=== DATA ===
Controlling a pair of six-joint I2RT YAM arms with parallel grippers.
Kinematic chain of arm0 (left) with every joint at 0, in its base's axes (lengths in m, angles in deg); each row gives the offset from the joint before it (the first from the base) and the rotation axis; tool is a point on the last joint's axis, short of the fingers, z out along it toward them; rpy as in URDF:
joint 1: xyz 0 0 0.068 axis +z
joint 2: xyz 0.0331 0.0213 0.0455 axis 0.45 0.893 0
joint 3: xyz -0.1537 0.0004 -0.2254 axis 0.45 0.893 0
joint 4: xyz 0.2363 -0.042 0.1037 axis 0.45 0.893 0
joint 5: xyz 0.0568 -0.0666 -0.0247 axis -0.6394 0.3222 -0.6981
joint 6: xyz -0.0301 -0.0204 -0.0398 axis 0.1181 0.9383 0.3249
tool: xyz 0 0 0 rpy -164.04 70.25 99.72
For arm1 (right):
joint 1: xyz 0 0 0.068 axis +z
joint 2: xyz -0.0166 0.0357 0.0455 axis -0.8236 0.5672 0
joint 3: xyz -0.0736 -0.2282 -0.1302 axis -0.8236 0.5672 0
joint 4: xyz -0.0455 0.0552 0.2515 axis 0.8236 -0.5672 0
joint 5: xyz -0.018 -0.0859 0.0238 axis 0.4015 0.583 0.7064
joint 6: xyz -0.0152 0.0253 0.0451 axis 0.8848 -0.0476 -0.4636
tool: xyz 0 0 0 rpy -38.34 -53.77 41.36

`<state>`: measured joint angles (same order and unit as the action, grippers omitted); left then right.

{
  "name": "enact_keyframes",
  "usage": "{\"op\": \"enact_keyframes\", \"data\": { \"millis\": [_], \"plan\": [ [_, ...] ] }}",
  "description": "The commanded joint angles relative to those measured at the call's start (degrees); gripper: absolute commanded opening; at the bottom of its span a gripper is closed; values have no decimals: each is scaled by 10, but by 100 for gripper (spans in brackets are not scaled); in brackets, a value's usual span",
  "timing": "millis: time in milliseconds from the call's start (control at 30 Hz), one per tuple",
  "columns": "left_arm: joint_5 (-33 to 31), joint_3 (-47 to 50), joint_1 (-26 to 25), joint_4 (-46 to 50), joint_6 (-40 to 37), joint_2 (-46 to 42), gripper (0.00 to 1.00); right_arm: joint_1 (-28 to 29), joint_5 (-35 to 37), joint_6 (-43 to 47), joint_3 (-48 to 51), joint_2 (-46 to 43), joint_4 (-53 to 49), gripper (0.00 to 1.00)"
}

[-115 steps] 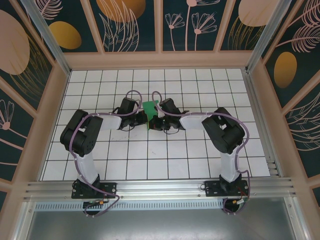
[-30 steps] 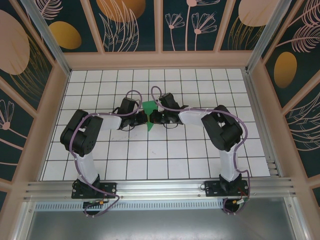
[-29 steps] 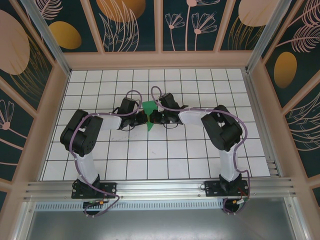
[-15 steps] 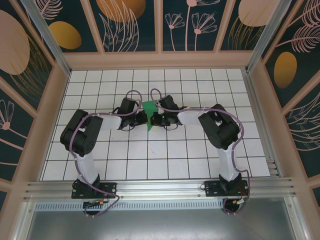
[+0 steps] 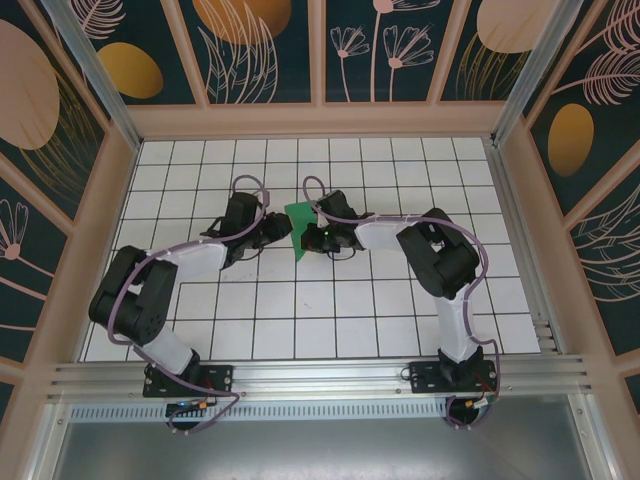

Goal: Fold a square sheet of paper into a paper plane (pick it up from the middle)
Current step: Third fold the triangle at the center of the table.

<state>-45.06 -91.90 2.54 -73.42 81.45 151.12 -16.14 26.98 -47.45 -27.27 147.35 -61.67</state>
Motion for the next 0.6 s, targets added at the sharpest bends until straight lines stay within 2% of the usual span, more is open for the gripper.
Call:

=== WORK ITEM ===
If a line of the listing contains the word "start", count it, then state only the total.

=== EXPECTED ANSWER ===
2